Don L. Anderson, Professor of Geophysics at the California Institute of Technology Seismological Laboratory, Pasadena, Calif., for advancing the understanding of the composition, structure, and dynamics of Earth and Earth-like planets, and for his national and international influence on the advancement of earth sciences over the past three decades.
John N. Bahcall, Professor of Natural Sciences, Institute for Advanced Study, Princeton, N.J., for his pioneering efforts in neutrino astrophysics and his contributions to the development and planning of the Hubble Space Telescope.
John W. Cahn, Fellow at the National Institute of Standards and Technology, Gaithersburg, Md., for his profound influence on the course of materials and mathematics research, and his enormous contributions to three generations of materials scientists, solid-state physicists, and mathematicians.

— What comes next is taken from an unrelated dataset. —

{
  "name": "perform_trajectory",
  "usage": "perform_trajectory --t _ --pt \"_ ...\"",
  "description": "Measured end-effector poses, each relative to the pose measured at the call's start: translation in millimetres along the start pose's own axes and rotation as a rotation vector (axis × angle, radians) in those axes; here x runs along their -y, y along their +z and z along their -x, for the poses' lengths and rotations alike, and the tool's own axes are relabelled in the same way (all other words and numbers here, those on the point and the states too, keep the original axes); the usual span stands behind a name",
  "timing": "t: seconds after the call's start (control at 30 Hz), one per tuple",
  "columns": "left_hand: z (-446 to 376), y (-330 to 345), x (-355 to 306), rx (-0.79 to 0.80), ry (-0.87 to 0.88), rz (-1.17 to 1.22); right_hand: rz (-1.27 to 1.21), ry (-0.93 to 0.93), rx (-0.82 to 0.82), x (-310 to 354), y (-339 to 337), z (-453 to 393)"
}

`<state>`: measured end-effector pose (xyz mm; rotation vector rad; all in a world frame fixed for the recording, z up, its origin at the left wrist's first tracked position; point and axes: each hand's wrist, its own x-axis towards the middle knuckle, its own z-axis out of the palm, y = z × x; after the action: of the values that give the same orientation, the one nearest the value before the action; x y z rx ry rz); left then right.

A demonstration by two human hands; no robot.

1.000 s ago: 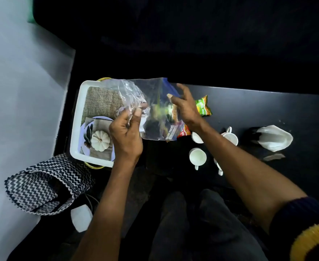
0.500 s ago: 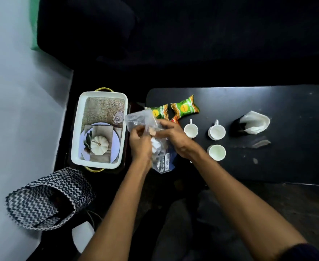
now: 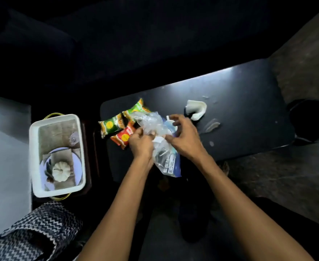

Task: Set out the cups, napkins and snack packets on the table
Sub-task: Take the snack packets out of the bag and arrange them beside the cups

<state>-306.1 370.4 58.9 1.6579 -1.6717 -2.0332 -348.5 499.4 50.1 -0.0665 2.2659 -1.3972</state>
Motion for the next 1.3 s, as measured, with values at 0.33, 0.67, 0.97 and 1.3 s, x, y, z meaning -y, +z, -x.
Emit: perform_trajectory --t 0.33,0.67,0.97,1.3 --pt "67 237 48 0.240 -0.122 -0.273 0.287 -0.101 0.193 -102 -215 -4" --pt "150 485 131 0.571 -0.368 -0.404 -0.410 0.431 -0.368 -252 -432 -41" --pt "145 592 189 0.364 -0.075 -0.798 0.149 0.195 -0.099 -337 -507 -34" --pt "110 647 231 0.740 -0.223 -0.935 0.109 0.669 -0.456 -490 -522 -107"
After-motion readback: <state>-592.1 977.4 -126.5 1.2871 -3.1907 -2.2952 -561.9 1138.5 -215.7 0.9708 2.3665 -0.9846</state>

Cathleen S. Morawetz, Professor Emerita at the Courant Institute of Mathematical Sciences, New York University, New York, N.Y., for pioneering advances in partial differential equations and wave propagation resulting in application to aerodynamics, acoustics, and optics.
Janet D. Rowley, Professor at the University of Chicago, Chicago, Ill., for revolutionizing cancer research, diagnosis, and treatment through her discovery of chromosomal translocations in cancer, and for her pioneering work on the relationship of prior treatment to recurring chromosome abnormalities.
Eli Ruckenstein, Professor of Chemical Engineering, State University of New York, Buffalo, N.Y., for his world-class pioneering theories and experimental achievements in colloidal and surface phenomena, catalysts, and advanced materials.
George M. Whitesides, Professor of Chemistry at Harvard University, Cambridge, Mass., for his innovative and far-ranging research in chemistry, biology, biochemistry, and material science that has brought breakthroughs to transition metal chemistry, heterogeneous reactions, organic surface chemistry, and enzyme-mediated synthesis.
William Julius Wilson, Professor at the John F. Kennedy School of Government, Harvard University, Cambridge, Mass., for his pioneering methods of interdisciplinary social science research that have advanced understanding of the interaction between the macroeconomic, social structural, cultural, and behavioral forces that cause and reproduce inner-city poverty.